Smaller Deepfakes May Be the Bigger Threat

Public domain images + Flux.1 Kontext Pro and Adobe Firefly

Conversational AI tools such as ChatGPT and Google Gemini are now being used to create deepfakes that do not swap faces, but in more subtle ways can rewrite the whole story inside an image. By changing gestures, props and backgrounds, these edits fool both AI detectors and humans, raising the stakes for spotting what is real online.

 

In the current climate, particularly in the wake of significant legislation such as the TAKE IT DOWN act, many of us associate deepfakes and AI-driven identity synthesis with non-consensual AI porn and political manipulation – in general, gross distortions of the truth.

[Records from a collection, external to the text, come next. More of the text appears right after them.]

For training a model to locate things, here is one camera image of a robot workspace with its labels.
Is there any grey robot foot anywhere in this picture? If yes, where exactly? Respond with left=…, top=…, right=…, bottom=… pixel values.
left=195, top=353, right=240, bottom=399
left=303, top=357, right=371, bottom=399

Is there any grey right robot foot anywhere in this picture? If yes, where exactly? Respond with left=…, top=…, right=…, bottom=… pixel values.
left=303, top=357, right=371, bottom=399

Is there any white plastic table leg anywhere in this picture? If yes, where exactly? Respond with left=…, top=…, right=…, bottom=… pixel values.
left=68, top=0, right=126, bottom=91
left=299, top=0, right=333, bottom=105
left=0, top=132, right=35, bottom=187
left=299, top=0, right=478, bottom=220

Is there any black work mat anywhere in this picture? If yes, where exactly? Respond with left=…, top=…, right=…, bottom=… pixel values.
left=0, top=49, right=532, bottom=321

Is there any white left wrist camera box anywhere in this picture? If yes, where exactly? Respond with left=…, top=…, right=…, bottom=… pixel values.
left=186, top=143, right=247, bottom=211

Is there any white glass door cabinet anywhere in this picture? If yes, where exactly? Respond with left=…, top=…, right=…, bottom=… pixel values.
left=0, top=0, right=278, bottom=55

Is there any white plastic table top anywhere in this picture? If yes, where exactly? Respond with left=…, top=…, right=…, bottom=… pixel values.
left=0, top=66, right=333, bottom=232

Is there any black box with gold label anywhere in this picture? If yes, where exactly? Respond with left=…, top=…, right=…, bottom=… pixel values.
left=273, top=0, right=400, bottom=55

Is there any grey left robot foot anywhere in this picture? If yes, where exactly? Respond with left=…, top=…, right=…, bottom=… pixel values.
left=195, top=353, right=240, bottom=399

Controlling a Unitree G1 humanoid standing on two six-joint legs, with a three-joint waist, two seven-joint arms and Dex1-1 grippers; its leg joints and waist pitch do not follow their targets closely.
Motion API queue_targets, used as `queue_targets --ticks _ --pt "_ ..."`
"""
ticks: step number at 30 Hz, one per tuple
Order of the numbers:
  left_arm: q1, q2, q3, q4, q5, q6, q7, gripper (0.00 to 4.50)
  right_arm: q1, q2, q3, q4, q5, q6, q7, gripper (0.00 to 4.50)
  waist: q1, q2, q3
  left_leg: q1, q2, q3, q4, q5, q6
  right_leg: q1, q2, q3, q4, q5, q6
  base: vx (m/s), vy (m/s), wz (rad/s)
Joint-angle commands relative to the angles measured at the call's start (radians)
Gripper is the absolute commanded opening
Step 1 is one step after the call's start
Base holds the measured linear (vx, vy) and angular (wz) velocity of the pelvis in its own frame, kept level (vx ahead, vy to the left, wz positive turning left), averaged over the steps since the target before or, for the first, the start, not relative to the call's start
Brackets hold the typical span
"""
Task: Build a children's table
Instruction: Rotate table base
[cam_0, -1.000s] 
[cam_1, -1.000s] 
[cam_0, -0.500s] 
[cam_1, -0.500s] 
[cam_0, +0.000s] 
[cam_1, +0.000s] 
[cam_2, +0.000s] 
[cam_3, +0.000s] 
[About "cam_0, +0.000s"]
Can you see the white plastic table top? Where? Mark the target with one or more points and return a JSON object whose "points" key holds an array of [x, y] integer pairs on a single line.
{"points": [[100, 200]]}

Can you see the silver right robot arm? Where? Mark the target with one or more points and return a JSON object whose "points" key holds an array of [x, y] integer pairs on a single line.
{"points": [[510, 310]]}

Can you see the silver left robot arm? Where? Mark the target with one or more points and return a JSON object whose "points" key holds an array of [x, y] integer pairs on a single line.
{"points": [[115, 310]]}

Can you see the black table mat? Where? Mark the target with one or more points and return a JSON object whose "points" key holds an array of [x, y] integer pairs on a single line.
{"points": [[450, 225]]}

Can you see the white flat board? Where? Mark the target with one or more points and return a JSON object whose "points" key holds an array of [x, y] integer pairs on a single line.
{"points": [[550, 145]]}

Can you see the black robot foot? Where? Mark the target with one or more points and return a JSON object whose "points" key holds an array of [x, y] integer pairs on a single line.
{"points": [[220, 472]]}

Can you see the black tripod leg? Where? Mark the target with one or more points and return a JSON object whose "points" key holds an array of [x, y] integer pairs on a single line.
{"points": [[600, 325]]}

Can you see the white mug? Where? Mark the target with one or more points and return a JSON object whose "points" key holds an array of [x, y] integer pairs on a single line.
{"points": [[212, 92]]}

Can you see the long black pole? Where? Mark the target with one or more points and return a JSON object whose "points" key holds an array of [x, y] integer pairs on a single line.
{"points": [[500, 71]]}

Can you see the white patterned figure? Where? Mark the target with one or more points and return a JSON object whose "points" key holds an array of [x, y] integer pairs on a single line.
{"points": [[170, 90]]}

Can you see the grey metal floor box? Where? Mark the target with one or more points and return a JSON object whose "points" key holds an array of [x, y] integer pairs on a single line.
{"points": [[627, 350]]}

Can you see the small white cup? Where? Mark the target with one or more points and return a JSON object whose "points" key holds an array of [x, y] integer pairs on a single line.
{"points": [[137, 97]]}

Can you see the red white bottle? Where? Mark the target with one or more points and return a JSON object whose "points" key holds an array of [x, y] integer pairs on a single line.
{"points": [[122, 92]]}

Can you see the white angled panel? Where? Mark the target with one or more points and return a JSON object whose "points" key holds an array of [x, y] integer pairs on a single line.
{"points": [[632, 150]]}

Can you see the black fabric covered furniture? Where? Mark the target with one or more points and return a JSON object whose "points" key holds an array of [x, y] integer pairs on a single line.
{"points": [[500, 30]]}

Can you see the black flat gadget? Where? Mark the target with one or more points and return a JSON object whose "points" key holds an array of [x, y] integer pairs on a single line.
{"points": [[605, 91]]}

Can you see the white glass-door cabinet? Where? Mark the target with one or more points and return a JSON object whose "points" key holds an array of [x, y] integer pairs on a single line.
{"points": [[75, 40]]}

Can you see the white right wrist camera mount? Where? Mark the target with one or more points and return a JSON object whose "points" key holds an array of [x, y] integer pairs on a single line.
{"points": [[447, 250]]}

This acclimatizes us to expect AI-manipulated images to always be going for high-stakes content, where the quality of the rendering and the manipulation of context may succeed in achieving a credibility coup, at least in the short term.

Historically, however, far subtler alterations have often had a more sinister and enduring effect – such as the state-of-the-art photographic trickery that allowed Stalin to remove those who had fallen out of favor from the photographic record, as satirized in the George Orwell novel Nineteen Eighty-Four, where protagonist Winston Smith spends his days rewriting history and having photos created, destroyed and ‘amended’.

In the following example, the problem with the second picture is that we ‘don’t know what we don’t know’ – that the former head of Stalin’s secret police, Nikolai Yezhov, used to occupy the space where now there is only a safety barrier:

Now you see him, now he's…vapor. Stalin-era photographic manipulation removes a disgraced party member from history. Source: Public domain, via https://www.rferl.org/a/soviet-airbrushing-the-censors-who-scratched-out-history/29361426.html

Now you see him, now he’s…vapor. Stalin-era photographic manipulation removes a disgraced party member from history. Source: Public domain, via https://www.rferl.org/a/soviet-airbrushing-the-censors-who-scratched-out-history/29361426.html

Currents of this kind, oft-repeated, persist in many ways; not only culturally, but in computer vision itself, which derives trends from statistically dominant themes and motifs in training datasets. To give one example, the fact that smartphones have lowered the barrier to entry, and massively lowered the cost of photography, means that their iconography has become ineluctably associated with many abstract concepts, even when this is not appropriate.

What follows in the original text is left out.